Problem to work on: Any picture in the material should be left out, while all other lines are copied exactly.

Given material:
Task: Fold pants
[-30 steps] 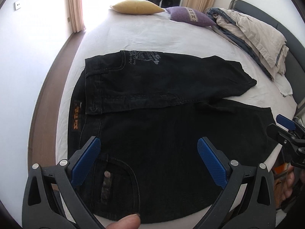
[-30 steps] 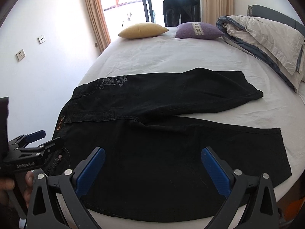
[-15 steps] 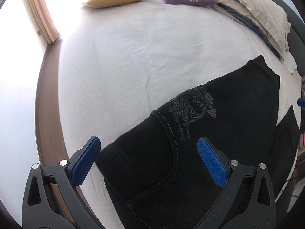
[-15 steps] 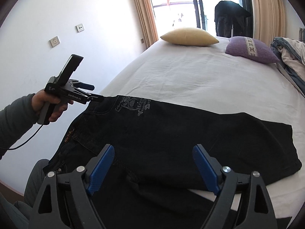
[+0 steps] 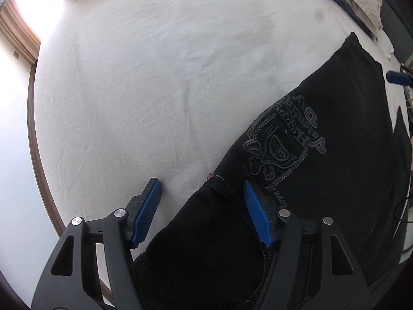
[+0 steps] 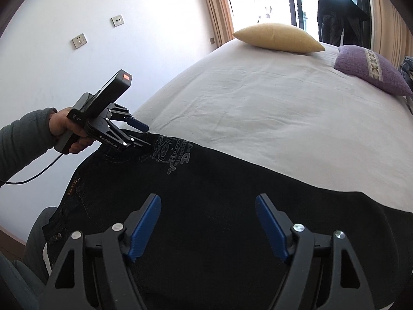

Response:
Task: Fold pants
[-30 steps] 
[-30 steps] 
[-15 steps] 
[-15 steps] 
[+0 steps] 
[+0 steps] 

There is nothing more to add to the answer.